The head of the Political Committee of the Palestinian Legislative Council in Ramallah, Abdullah Abdullah, stressed that third-party intervention should be based on international law and United Nations resolutions, as well as on the Advisory Opinion of the ICJ on the building of the separation wall. After receiving a ruling by the Court that the wall’s construction was illegal, Israel continued unabated to infringe on the rights of Palestinians, not by separating Palestinians from Israelis, but by separating Palestinians from Palestinians. Israel was gradually deteriorating into an apartheid regime, building roads for use by Israelis only; separate roads were built for the Palestinians. The culture of peace did not start from “the barrel of the gun”. It flowed from a mutual recognition that all people were human beings, first and foremost, and able to live with each other in peace and harmony.

Colette Avital, Deputy Speaker of the Israeli Knesset from the Labour Party, said that many of her friends and colleagues had tried to dissuade her from coming to the Meeting, saying it was just another exercise in Israel-bashing. But, she was inclined to take advantage of any meeting where she might meet her Palestinian colleagues and search for ways to “get us out of this mess”. There had been some progress, at least in terms of changed attitudes. Several years ago, only 5 per cent of Israelis favoured the two-State vision, whereas now a full 70 per cent supported it. At the same time, however, developments on the ground had made that goal more difficult to achieve. The results of the last Palestinian elections, having been democratic, should be respected, but many Israelis and Palestinians had seen the result as a setback. No one knew if and when there would be a change in attitude among the Hamas, so it was felt that the elections had taken the situation back to “square one”.

Asserting that the creation of the Palestinian state was unique, in that it was supposed to be created under occupation, without control of its borders or airspace, with its citizens subjected to the control of an occupying country, Harald Haas, Senior Researcher, Institute for Strategic Research, Austrian National Defence Academy, urged world and regional leaders to rethink their traditional strategies and methods of conflict management.

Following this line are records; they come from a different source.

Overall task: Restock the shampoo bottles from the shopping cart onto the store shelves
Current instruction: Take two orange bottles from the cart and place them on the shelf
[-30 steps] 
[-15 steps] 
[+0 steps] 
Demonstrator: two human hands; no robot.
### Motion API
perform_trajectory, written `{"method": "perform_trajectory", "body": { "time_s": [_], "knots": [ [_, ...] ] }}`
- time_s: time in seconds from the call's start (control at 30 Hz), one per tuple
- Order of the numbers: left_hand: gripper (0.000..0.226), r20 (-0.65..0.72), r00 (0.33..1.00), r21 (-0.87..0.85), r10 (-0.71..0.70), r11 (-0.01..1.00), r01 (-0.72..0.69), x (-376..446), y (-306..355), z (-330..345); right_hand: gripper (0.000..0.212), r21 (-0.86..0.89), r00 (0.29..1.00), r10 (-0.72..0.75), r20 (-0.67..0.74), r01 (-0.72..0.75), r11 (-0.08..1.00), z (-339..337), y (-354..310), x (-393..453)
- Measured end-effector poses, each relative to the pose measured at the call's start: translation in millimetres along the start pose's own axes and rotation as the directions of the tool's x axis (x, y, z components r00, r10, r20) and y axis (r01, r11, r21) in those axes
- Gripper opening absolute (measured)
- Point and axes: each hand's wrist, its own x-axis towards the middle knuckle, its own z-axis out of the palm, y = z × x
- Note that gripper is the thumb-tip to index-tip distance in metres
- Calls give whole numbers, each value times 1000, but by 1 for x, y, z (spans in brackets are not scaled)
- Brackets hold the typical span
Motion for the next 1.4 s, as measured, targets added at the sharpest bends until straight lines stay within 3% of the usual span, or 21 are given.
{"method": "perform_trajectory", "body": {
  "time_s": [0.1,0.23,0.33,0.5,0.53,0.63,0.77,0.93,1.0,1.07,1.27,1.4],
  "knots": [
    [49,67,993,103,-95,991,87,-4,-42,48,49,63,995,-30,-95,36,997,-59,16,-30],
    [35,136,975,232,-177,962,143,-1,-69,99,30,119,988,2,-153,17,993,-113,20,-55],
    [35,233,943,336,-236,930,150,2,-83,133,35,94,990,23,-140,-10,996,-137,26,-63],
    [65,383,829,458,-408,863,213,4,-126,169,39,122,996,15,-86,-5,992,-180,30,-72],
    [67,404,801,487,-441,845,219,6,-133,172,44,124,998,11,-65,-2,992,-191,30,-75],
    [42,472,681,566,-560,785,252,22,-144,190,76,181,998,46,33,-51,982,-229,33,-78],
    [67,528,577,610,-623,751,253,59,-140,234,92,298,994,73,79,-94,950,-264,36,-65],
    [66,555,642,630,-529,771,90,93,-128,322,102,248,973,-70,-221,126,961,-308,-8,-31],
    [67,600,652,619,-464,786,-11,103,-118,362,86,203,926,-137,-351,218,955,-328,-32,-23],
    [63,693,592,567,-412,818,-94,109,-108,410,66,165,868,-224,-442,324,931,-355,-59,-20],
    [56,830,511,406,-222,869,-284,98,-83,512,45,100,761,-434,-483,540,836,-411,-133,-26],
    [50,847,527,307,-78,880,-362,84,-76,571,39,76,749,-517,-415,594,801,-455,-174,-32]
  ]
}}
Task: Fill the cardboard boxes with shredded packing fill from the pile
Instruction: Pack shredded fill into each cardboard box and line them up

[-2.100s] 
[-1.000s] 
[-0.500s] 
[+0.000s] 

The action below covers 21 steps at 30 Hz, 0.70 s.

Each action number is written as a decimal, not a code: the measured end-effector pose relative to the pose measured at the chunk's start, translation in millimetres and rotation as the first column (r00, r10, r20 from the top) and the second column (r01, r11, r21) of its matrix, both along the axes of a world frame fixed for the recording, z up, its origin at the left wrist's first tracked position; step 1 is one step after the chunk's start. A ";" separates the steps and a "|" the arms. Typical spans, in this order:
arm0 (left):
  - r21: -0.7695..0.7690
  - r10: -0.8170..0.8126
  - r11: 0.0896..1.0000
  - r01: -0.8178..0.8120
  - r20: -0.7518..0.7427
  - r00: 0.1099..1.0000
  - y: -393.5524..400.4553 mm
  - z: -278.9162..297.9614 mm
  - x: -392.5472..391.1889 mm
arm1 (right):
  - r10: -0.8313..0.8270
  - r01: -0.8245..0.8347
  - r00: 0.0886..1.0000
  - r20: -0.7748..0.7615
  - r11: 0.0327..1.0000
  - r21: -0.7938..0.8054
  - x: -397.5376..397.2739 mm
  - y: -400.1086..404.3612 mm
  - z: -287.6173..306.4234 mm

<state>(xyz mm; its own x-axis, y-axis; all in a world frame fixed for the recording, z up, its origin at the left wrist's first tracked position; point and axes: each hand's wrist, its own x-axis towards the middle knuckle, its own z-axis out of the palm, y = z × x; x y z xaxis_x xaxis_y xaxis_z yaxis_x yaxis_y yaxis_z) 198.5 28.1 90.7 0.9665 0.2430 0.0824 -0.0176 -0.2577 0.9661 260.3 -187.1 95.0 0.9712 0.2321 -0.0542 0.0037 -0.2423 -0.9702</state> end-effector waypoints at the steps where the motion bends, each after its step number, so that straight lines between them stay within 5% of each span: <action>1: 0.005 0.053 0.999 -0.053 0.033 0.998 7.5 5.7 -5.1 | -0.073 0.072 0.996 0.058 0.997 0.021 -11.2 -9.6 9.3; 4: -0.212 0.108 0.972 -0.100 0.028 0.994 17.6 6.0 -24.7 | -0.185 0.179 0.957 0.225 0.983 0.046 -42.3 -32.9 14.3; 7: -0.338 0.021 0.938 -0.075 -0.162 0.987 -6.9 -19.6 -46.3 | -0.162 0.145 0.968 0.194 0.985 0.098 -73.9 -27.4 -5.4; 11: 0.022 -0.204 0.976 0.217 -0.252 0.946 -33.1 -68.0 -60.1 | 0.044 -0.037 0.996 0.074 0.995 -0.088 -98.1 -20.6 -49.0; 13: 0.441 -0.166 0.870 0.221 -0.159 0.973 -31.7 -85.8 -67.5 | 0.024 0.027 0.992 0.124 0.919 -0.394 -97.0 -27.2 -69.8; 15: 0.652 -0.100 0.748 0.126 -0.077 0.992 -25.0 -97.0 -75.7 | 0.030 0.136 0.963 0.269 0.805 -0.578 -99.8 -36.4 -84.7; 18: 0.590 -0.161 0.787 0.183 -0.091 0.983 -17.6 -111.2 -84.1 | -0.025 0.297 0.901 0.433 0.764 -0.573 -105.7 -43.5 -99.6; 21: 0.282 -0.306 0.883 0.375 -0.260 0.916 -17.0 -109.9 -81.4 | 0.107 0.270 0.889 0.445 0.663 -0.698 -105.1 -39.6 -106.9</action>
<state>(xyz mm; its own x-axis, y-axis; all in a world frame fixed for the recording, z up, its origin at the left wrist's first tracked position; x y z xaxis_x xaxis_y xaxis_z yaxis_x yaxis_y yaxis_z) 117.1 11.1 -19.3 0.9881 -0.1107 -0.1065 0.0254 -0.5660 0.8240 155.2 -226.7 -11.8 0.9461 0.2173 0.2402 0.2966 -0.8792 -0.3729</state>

No one doubted that the best solution would be a mutually negotiated final status agreement guaranteeing Israel its security needs, and creating a sovereign, independent and economically viable Palestinian state, guaranteed by the international community. But, collective trauma on both sides, transferred from generation to generation, had impeded the peace negotiations since 1992. A psychological understanding of the conflict would create the possibility of finding a political framework that suited the respective peoples and their history.

The conference will meet again at 3 p.m. to continue its thematic debate and consider a final document with which to close the session.